I have complained to the City on more than one occasion that it bothers that I have to be the one asking questions and not their own staff or the Council itself. I extend my complaint to the news media. You have to be fairly bright to understand intricate issues. But more than that, you have to spend time to learn the players and relationships, understand important history and dig, dig, dig into documents and numbers.

I don’t think most reporters are lazy as much as it is they are stretched too thin. If you are covering multiple cities and ISDs, plus Collin County as a reporter, I can pretty much guess how superficial the reporting is going to be. And then with the average tenure of a reporter on assignment being just a few short years or less, you might as well forget it. Don’t they pass on their research files to the next reporter?

Here are a few questions I suggest somebody ask and answer:

Is there anything wrong with this Gateway location? I would think not except for the visual obstruction I mentioned. As you approach Gateway from any direction, I don’t recall a sign announcing it is ahead and how best to approach it.
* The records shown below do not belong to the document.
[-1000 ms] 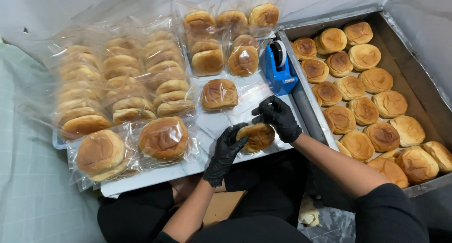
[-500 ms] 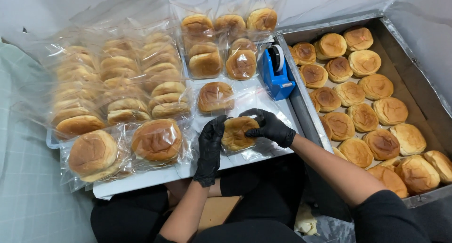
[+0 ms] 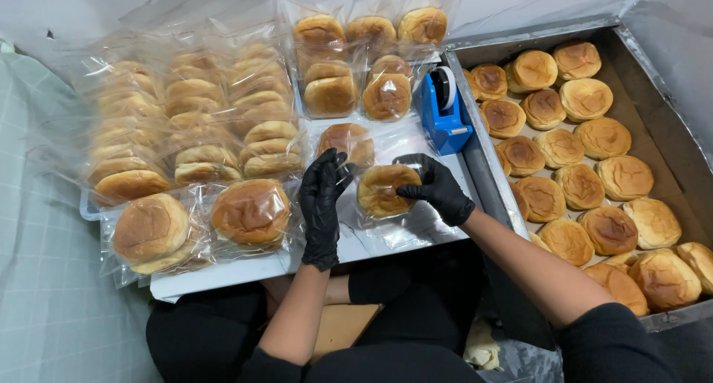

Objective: Individually placing bread buns into plastic bags and sealing them using a tape dispenser.

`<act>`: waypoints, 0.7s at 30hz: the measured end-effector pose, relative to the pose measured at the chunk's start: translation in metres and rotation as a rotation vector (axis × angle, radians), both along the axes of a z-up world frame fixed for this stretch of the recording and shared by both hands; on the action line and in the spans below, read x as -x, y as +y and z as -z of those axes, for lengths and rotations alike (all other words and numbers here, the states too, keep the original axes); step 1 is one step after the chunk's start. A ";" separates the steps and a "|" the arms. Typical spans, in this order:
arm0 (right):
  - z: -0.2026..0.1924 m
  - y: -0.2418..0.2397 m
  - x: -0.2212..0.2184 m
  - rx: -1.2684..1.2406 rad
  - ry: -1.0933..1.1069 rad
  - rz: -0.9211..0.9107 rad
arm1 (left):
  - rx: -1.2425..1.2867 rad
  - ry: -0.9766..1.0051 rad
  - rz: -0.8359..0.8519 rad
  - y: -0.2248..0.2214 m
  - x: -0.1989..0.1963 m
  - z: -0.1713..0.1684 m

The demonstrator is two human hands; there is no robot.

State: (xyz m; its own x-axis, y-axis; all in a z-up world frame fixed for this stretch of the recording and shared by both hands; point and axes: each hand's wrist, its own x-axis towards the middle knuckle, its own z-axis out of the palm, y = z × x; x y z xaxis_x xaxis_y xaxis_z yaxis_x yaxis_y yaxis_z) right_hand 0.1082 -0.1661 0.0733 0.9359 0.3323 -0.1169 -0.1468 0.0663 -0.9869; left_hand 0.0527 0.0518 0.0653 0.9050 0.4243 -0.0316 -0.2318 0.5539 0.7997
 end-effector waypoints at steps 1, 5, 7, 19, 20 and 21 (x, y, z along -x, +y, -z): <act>0.000 0.000 -0.003 0.000 0.003 0.000 | 0.000 0.003 0.000 0.000 0.001 0.011; -0.010 0.006 -0.006 -0.081 0.063 0.164 | -0.320 0.078 0.118 -0.005 0.009 0.052; -0.016 0.010 -0.003 -0.116 0.081 0.190 | -0.368 0.100 0.166 -0.008 0.012 0.073; -0.017 0.016 0.000 -0.227 0.100 0.215 | -0.276 -0.081 0.220 -0.007 0.019 0.078; -0.015 0.015 -0.001 -0.218 0.091 0.209 | -0.230 -0.032 0.233 -0.006 0.020 0.082; -0.013 0.015 -0.002 -0.209 0.083 0.203 | -0.183 0.016 0.247 -0.006 0.020 0.087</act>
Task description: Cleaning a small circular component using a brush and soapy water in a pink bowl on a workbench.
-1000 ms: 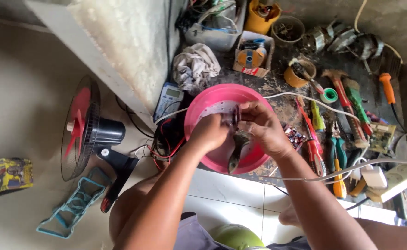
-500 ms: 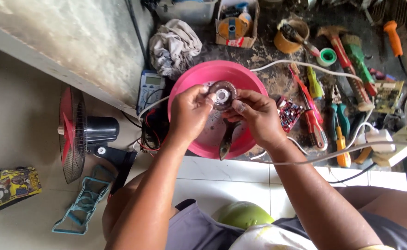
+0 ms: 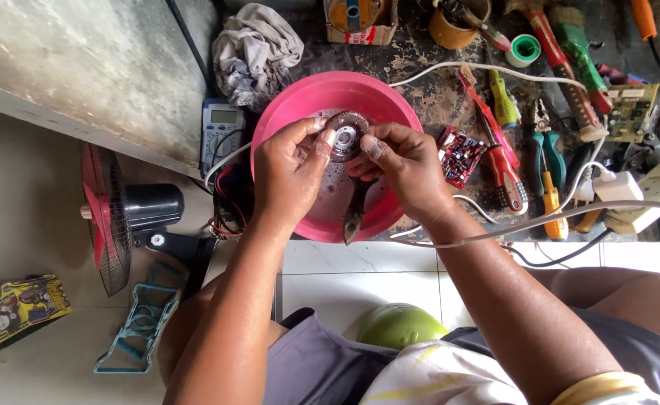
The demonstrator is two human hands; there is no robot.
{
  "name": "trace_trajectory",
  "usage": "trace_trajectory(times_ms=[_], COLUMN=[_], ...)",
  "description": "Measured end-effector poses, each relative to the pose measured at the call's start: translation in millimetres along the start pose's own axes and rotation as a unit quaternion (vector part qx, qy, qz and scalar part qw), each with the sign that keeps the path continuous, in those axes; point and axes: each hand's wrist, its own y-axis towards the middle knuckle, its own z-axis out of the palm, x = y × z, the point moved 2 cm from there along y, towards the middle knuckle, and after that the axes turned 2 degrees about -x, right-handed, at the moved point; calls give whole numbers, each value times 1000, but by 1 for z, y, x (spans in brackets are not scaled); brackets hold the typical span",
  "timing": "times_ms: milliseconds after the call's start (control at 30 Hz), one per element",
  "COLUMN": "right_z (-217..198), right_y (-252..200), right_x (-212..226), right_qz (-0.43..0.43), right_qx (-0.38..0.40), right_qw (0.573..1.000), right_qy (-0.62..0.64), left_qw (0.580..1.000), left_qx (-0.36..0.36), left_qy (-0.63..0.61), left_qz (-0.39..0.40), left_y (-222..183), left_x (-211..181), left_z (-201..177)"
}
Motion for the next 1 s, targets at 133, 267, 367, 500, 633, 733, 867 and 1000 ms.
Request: trace_trajectory(times_ms=[133,267,367,500,633,733,867,1000], right_z=[0,1,2,1,0,-2,-1,0], right_y=[0,-2,-3,-2,-1,0,0,-1], right_x=[0,-1,0,0,-3,-8,-6,-8], right_qz=[-12,-17,-25,-26,-14,-11,2,-3], right_qx=[4,14,24,31,36,40,41,41], right_qw=[1000,999,999,999,999,999,999,999], right_qy=[-25,-26,-27,-25,-21,-19,-20,-21], left_qw=[1000,1000,1000,999,999,998,998,997], left_qx=[0,-1,-13,-16,-18,-18,-13,-10], left_qy=[4,20,27,44,44,55,65,80], left_qz=[7,13,4,-3,-12,-4,6,15], left_y=[0,1,2,3,4,5,5,6], left_x=[2,8,5,6,5,7,7,8], left_z=[2,2,4,5,5,7,6,6])
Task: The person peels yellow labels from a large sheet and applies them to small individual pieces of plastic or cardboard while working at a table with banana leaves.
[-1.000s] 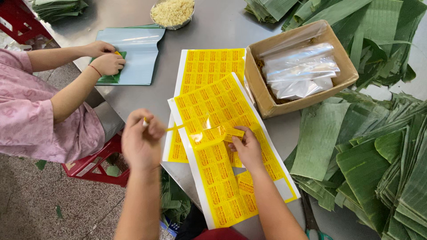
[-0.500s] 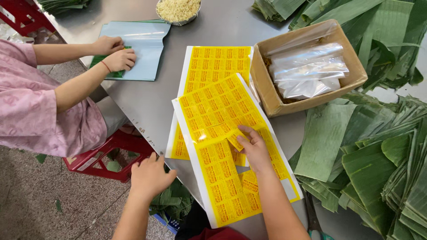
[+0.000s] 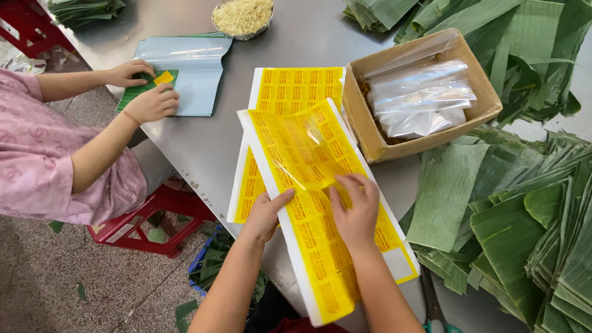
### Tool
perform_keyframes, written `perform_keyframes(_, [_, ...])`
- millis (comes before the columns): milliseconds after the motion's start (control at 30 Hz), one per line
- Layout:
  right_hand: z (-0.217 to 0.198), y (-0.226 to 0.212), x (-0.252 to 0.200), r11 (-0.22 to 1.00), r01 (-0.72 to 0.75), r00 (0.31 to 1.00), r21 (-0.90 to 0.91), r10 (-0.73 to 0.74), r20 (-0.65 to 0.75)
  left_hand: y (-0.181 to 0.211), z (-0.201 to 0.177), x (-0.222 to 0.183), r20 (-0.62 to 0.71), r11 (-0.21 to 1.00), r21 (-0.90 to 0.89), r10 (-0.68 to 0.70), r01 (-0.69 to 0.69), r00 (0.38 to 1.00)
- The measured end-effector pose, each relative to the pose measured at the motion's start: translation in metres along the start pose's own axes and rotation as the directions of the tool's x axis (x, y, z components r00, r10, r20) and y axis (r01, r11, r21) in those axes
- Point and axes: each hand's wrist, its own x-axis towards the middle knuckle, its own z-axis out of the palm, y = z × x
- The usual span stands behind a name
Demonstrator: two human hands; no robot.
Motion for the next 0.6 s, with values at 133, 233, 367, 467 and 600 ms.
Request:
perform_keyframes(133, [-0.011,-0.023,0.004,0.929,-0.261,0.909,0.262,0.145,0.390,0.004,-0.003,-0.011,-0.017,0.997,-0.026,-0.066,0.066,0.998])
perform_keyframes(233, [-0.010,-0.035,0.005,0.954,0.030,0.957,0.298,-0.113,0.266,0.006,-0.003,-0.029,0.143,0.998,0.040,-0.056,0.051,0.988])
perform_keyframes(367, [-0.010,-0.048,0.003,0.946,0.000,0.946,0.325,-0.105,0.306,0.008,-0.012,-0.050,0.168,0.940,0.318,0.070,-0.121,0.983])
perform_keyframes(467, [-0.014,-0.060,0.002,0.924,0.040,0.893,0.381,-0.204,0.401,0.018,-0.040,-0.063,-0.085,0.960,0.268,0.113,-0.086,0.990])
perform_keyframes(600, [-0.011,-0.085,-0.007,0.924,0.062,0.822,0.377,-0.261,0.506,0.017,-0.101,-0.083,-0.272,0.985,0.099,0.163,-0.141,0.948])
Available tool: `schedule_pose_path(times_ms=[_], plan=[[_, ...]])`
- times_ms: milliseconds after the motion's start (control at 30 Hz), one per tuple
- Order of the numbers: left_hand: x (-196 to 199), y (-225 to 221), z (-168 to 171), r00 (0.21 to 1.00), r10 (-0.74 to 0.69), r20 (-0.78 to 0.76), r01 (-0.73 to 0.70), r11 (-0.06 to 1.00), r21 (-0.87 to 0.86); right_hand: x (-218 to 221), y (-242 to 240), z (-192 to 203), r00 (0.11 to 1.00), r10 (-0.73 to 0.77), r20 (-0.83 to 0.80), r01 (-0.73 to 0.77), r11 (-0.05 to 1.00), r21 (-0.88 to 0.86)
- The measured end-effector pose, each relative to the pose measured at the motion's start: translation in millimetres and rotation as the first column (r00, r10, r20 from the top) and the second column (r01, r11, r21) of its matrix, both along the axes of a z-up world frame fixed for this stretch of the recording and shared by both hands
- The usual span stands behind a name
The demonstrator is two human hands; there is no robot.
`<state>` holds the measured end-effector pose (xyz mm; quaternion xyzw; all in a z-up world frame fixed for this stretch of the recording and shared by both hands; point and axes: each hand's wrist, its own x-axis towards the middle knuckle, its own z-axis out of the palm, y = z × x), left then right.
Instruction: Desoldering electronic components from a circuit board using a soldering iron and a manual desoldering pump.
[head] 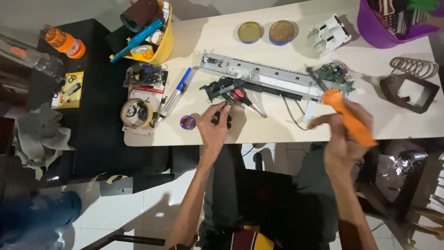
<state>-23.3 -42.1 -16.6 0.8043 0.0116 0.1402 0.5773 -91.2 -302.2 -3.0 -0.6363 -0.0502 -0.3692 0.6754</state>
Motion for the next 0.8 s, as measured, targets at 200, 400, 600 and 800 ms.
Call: schedule_pose_path(times_ms=[200,400,600,800], plan=[[-1,-3,3,0.995,0.011,0.101,-0.013,1.0,0.018,33,56,34,0.98,-0.025,-0.199,-0.051,0.928,-0.37],[3,5,-6,0.997,-0.015,0.074,0.018,0.999,-0.043,56,84,15,0.957,-0.007,-0.29,-0.139,0.867,-0.479],[3,5,4,0.997,-0.015,0.078,0.019,0.999,-0.047,61,92,10,0.954,-0.006,-0.3,-0.124,0.903,-0.412],[2,2,7,0.998,0.02,0.053,-0.018,0.999,-0.044,53,60,25,0.966,-0.059,-0.252,-0.077,0.864,-0.498]])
Is there a demand for anything that would fit on the property? The 2014 news story mentions the competing developers making a claim that they had several letters of intent from potential users of the site. Of course, a big story missed yesterday when they mentioned the competitor is that Wallace Bajjalli Development Partners failed in Amarillo and other places and was linked to Ponzi schemes. Why would a reporter mentioned WB yesterday and miss the chance to tell local McKinney folks something new – and perhaps pat the city officials on the back for not going down that path?

But Lincoln Properties is a big firm with good credentials. Where was the market demand study they or the City provided to indicate there was a convincing attraction to this Gateway site? Collin College being there itself probably wouldn’t be singularly a draw, and Emerson Electric was already in another location of the City. “Build it and they will come” is a movie script, not harsh reality in most cases where something is going to be writing checks.

What are the rent rates necessary to make the numbers work? I am skeptical of the first thing out of a developer’s mouth being that they need this or that to make the numbers work, but I do understand arithmetic. You aren’t going to buy a piece of land and build something on it without knowing both the numerator and denominator. The numerator is going to be the full cost plus profit and the denominator is going to be square feet or some kind of unitized value. The result is a cost and rent rate per square foot. Is that why Lincoln backed out? Are construction costs rising that much or the demand for the products diminishing?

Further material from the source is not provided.